Nicolás Maquiavelo, citado por el periódico digital, El Comercio, por cierto, uno de los medios más antiguos de América en su forma impresa, indica que, como diplomático, autor, filósofo político, estratega y escritor florentino, en una carta a su amigo Francesco Vettori, fechada en Florencia, en abril de 1513, el autor de El Príncipe, escribió:
“La fortuna ha hecho que, no sabiendo razonar del arte de la seda, ni del arte de la lana, ni de ganancias ni pérdidas me convenga razonar sobre el Estado. Y por ello hago votos para quedarme callado o hablar solamente de esto último…Si las virtudes que un tiempo reinaron y el vicio que ahora reina no fuesen más claros que el sol, yo debería estar hablando con retención y prudencia. Pero como la realidad es tan manifiesta que todos la ven, tendré el ánimo de decir lo que entiendo sobre el tiempo pasado y el presente a fin de que en el ánimo de los jóvenes que lean estos mis escritos, puedan mis razonamientos incitarlos a huir de estos vicios y a hacer suyas aquellas virtudes.”
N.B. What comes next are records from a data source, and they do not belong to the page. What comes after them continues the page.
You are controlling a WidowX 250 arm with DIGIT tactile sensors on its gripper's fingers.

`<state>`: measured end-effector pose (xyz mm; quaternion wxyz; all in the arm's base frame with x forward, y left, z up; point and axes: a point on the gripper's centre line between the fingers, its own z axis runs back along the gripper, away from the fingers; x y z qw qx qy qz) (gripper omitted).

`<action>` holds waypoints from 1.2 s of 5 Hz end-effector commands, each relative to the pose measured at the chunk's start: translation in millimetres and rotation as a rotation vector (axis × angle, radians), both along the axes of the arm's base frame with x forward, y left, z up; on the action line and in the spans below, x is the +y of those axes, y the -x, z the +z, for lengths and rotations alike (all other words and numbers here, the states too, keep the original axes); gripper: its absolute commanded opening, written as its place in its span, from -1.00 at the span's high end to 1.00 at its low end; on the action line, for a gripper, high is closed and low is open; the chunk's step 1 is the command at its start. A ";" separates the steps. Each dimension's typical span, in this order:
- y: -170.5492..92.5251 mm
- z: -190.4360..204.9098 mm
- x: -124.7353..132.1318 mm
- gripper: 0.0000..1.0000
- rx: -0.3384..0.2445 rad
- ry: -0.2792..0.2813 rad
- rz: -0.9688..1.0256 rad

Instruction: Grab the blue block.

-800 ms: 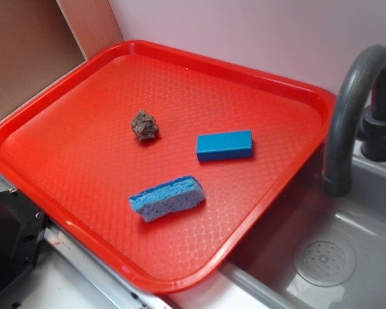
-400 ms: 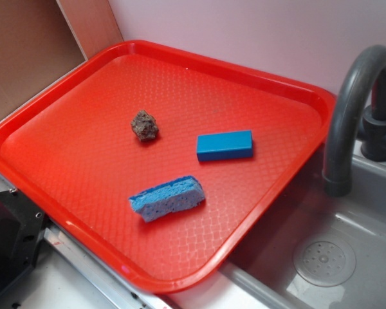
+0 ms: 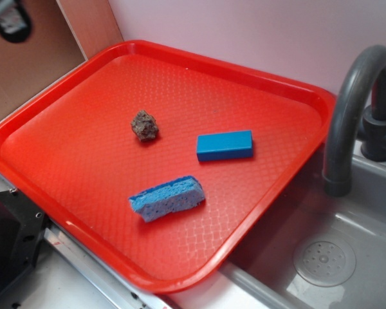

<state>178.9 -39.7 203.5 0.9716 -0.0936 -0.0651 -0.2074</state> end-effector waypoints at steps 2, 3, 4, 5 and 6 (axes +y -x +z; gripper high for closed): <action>-60.4 -33.3 -67.1 -1.00 -0.142 -0.144 -0.349; -80.7 -65.1 -86.1 -1.00 -0.111 -0.151 -0.353; -92.7 -90.3 -88.9 -1.00 -0.059 -0.218 -0.340; -100.6 -115.8 -86.5 -1.00 -0.001 -0.190 -0.345; -101.1 -137.7 -92.2 -1.00 0.035 -0.183 -0.377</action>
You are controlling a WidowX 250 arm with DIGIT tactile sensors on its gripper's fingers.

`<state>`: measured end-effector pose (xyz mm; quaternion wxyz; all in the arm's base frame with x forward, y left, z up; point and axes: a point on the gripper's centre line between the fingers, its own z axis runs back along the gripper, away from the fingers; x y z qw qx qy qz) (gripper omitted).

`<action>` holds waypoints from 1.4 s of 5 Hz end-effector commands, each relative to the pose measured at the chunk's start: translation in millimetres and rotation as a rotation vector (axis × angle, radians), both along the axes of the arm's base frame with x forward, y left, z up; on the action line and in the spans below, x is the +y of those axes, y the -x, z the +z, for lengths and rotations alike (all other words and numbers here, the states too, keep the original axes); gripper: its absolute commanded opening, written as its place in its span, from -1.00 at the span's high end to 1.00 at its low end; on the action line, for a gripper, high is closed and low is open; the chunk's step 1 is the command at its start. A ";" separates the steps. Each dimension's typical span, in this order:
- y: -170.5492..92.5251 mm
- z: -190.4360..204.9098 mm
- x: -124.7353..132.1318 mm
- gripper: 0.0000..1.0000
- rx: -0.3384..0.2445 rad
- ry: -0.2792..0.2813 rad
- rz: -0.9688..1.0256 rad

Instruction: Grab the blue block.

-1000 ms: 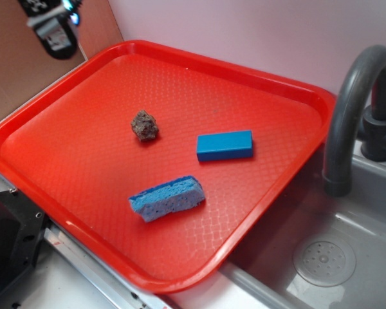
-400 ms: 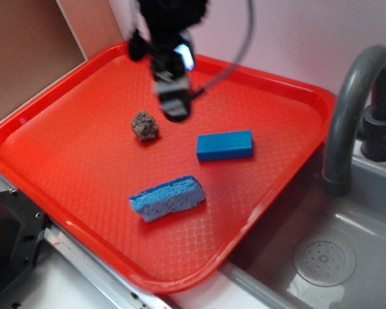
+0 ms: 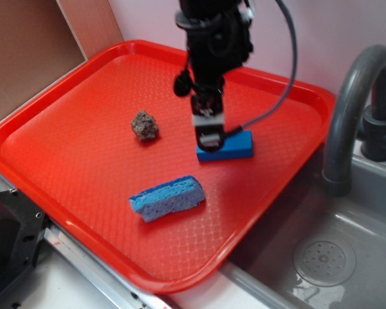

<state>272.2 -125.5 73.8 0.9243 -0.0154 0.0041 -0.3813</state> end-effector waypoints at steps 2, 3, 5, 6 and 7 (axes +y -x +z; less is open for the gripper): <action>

Fredrick Engels, en su obra el «Origen de la Familia, la Propiedad Privada y el Estado», afirma que el Estado no ha existido siempre, sino que es un producto de la sociedad en una fase avanzada de su desarrollo, ligado a la división de la sociedad en clases sociales. El Estado surge como una fuerza externa a la sociedad, cuya función es mantener el "orden" y amortiguar el conflicto de clases, mediante la fuerza y la coerción, estando al servicio de quienes ostentan el poder.
La corrupción en la evolución del Estado y la economía se ha impuesto como esquema análogo, contiguo o colateral para dirigir el Estado.
En el pasado siglo XX, Rafael Leónidas Trujillo y Joaquín Balaguer como presidentes, impusieron a horca y cuchillo, su «paz romana». Casi aniquilaron, ahogaron en sangre y sometieron a la obediencia, la oposición política con métodos draconianos. Como gestores políticos y comandantes militares efectivos, asumieron un conjunto de prerrogativas que los llevaron a enriquecerse o empoderar económicamente, su círculo de mayor confianza política, familiar y empresarial.
Este modo de utilizar el poder es una continuidad perfumada, de los métodos de regir en las antiguas Grecia y Roma, también en las democracias que se derivaron de la revolución francesa y en las democracias contemporáneas surgidas en la actual revolución digital e inteligencia artificial.
La corrupción es un comportamiento germinado en el modo esclavista de producción. Precisamente, en el momento de la humanidad cuando surgió el Estado, el ejército y lógicamente, los impuestos recaudados por quienes ostentan el poder.
Desde el esclavismo hasta nuestros días, quien triunfa política o militarmente, elimina adversarios. Se apropia de las mujeres, incauta riquezas y asume la propiedad de las tierras. Esa es la historia que llevamos impregnada en nuestros genes como modo político de comportarnos en el uso del poder.
En el poder, muchos triunfadores, despliegan avaricia, soberbia y lujuria, sobre bienes públicos. Modernamente, en la democracia, quien está en el poder se aprovecha de las prerrogativas del cargo público para enriquecerse.
Ese es el desafío generacional sobre el que Luis Abinader, Carlos Pimentel, Milagros Ortiz Bosch y Yenny Berenice, imponen transparencia sobre bienes públicos. Apuestan a crear el funcionario modesto, efectivo y de vida sencilla que requieren los tiempos modernos.